There is nothing existent on any of the currently-available Vendor-created PDPs that could possibly run afoul of FIFRA’s requirements, and each live ASIN’s Offer-Listing page sports Offers from multiple sellers.
I am unable to find a cached version of B004C23AW, so it is possible that there is something that the FIFRA-compliance Amabot detected in your Offer upon that particular Catalog Listing ASIN that is not in compliance - but I strongly suspect, from the available evidence (I’d have to examine your applicable CLRs, or your MWS API query results for applicable reports, to know for sure) that SeSu is yet again incorrect (no surprise, sadly) in telling you that these are goods requiring Selling Application Approval for the Pesticides and Pesticide Device Sub-category (like the FIFRA-compliance Amabot itself - and many another automated mechanism that Amazon employs - SSRs tend to be poorly-targeted - “bug” alone could well be all that ill-trained, off-shored, & out-sourced SSRs are basing such an assertion upon).
I agree with our friends Lake & GenGood’s take upon this situation: at this point, it’s time to act like an electron, and follow the path of least resistance in gaining approval to make Offers in the P & PD Sub-category by passing the Seller University test.
If that does not suffice to restore your Offers upon these Catalog Listing ASINs, please let me know - having had some little experience in successfully jumping through the P & PD hoops, I may be able to offer further advice.
I would love to see a Congressional hearing wherein Jeff Bezos has to explain why it was nearly impossible for a seller of these little hexbug robot toys cannot get unclassified as “pesticides”… and after he tries to explain the exchanges from Seller Support is read out loud to the public.
I am praying this happens before the day I die. lol.
Same way we got hit with it. We were selling a stuffed bug.
Bots rule Amazon and they can’t be wrong. Just suck it up and do the training, there is no arguing with Amazon.
The whole pesticide designation likely resides in the fact your toy is a FIRE ANT and the Brand is HexBUG. The fact that these are not living, breathing biting insects is beyond the Bots limited programming parameters. Unless you remove those “pesky” critters from titles and descriptions, the only option is to take the test.
I know…it’s mind boggling and frustrating and infuriating and many others words I dare not mention.
Yes, the same thing happen to me when I tried to list household sponges! You are not alone. I couldn’t fix it and didn’t list it. Go fixture!
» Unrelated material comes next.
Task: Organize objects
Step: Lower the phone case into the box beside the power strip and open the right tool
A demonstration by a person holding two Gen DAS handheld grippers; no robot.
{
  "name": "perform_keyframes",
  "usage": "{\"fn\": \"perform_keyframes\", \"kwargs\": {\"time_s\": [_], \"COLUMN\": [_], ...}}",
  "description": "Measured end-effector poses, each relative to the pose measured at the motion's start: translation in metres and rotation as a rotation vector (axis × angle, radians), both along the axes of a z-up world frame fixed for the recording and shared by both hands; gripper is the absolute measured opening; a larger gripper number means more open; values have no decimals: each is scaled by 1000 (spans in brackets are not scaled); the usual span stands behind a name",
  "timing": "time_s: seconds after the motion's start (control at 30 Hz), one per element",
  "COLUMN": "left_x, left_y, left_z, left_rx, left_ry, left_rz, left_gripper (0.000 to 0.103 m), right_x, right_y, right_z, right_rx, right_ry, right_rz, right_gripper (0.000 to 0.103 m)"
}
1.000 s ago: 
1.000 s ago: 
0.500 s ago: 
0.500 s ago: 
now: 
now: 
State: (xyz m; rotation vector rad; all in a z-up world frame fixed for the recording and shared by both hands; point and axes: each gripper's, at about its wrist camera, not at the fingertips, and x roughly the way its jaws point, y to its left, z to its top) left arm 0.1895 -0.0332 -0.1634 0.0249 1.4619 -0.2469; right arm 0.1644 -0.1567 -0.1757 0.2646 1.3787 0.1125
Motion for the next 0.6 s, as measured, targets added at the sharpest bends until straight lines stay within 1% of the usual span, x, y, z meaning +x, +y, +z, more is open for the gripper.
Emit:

Yes, I’m sure Fire Ant is the trigger. There have been a lot of Hexbug products for years, and this is the first time this has happened, that I am aware of, anyway. So, I MAY be making some headway. I got this response, finally (after reopening the case 4 times) for one of them:
"Hello from Amazon Selling Partner Support,
From your email, I understand that you wish remove the pesticide suppress listing for ASIN: B01CJ5FKGM.
I am glad to inform you that, we have checked and reinstate the ASIN by remove the pesticide suppress listing., It will take 1-2 business days to reflect on detail page."
I’ll believe it when I see it, though.
Bots are stupid, we need to take action now before Judgement Day
Seriously though this is truly stupid and even though words and truth don’t seem to mean much anymore, you’d think there would be someone in customer support who can fix this.
If they can’t overrule the bots then we are truly doomed.
Let’s unplug them now.
I am just at my wits end dealing with the morons of Seller Support. They have miscategorized a group of toys as pesticides. I have provided all the evidence they need to see that someone put it in the wrong category, probably so they could sell it without competition, but they just can’t grasp it. They have one ASIN correct, but these, all listed by Ippys Hobbies are listed as pesticides:
These have zero to do with pesticides, but I can’t seem to get them to understand and fix it. They just keep telling me that it is a pesticide. How in the world these got cross listed in Toys & Pesticides is beyond me!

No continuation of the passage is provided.